TrustZone Demystified: Part 1 (Appendix)
A deeper dive into some of the technical details for TrustZone Demystified Part 1.
Overview
This post is a follow-up/appendix to TrustZone Demystified: Part 1. The aim is to provide a deeper dive into some of the topics discussed in that article. It’s recommended that you either read that article first, or keep both articles open so you can bounce between the two.
The Hardware Involved
TrustZone on Cortex-M is enforced by a layered set of hardware components. Some of these are part of the ARM architecture specification and will be present on any Cortex-M33 with TrustZone enabled. Others are silicon-vendor additions that sit outside the core and extend enforcement to peripherals and memory controllers. The STM32H5 is used as the concrete example throughout this article, but other vendors (NXP, Nordic, Renesas, etc.) implement equivalent mechanisms under different names.
SAU (Security Attribution Unit)
The SAU is part of the Cortex-M33 core itself and is defined by the ARM architecture. It is the primary mechanism the CPU uses to decide whether a given address is Secure (S), Non-Secure (NS), or Non-Secure Callable (NSC).
The SAU works by defining a set of address regions. Each region is configured with three registers:
RNR(Region Number Register): selects which region slot you are configuring.RBAR(Region Base Address Register): sets the start address of the region. Must be 32-byte aligned.RLAR(Region Limit Address Register): sets the end address, with two control bits. TheNSCbit marks the region as Non-Secure Callable rather than plain Non-Secure. TheENABLEbit activates the region.
The S firmware configures the SAU at startup before handing off to the NS image. For the firmware in this article, that configuration looks like this:
1
2
3
SAU->RNR = 0; // select region 0
SAU->RBAR = 0x0C0FE000; // base address of NSC region
SAU->RLAR = 0x0C0FFFFF | SAU_RLAR_NSC_Msk | SAU_RLAR_ENABLE_Msk;
Any address not covered by a configured, enabled SAU region defaults to Secure.
IDAU (Implementation Defined Attribution Unit)
The SAU does not work alone. The ARM architecture defines a second parallel attribution layer called the IDAU, whose implementation is left entirely to the silicon vendor.
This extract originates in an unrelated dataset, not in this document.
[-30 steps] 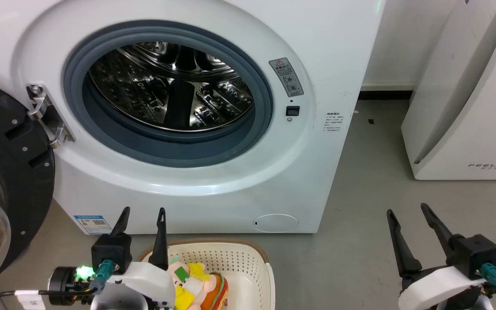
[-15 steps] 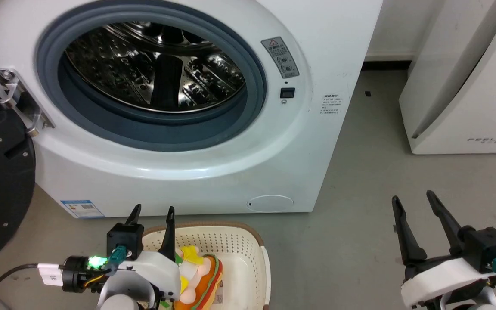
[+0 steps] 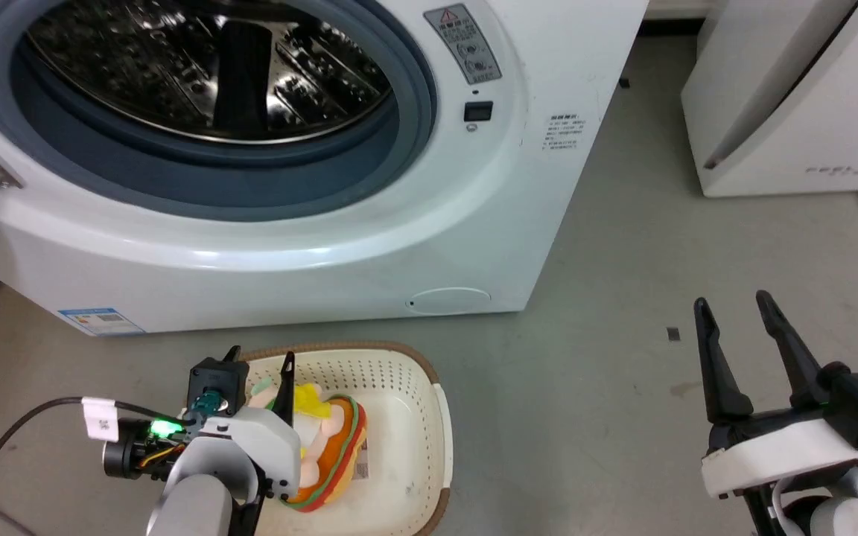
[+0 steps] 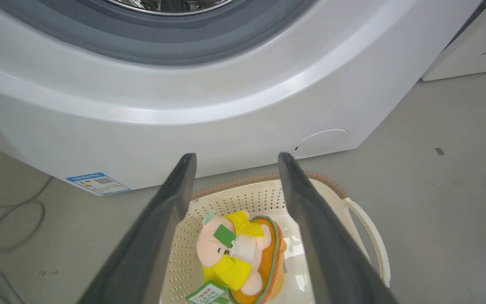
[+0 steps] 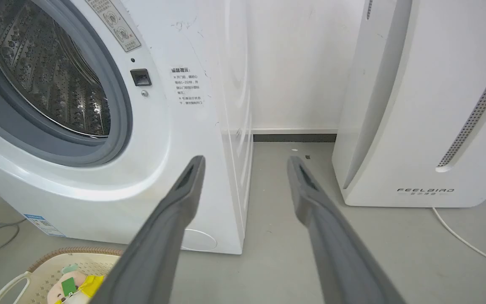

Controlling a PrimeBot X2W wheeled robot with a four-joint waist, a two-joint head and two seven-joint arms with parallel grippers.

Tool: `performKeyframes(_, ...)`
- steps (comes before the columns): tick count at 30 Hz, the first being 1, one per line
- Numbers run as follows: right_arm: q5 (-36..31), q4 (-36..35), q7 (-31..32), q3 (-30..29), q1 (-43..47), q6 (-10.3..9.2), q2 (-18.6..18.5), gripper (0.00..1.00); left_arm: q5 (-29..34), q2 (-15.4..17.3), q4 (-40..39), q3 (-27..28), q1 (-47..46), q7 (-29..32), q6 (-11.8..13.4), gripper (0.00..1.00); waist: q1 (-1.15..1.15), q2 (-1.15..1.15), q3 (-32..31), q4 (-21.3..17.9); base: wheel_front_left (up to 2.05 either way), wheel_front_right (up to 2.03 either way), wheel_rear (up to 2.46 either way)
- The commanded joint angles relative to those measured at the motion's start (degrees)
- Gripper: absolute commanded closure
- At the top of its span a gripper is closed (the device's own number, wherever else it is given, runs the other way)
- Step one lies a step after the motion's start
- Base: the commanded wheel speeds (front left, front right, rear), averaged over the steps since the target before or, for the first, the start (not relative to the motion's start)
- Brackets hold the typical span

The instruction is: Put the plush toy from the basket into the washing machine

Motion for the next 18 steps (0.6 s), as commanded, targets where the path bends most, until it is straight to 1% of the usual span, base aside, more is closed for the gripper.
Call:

On every memory access, both the SAU and the IDAU produce a security attribute for the address. The CPU takes the more restrictive result.
On the STM32H5, the IDAU is what enforces the address aliasing described in the linker script section. The 0x0C000000 range is hardwired by the IDAU as always-Secure, regardless of SAU configuration. The 0x08000000 range is always Non-Secure. This means S firmware cannot accidentally open up the S flash alias to NS access by misconfiguring the SAU, because the IDAU will still mark it Secure.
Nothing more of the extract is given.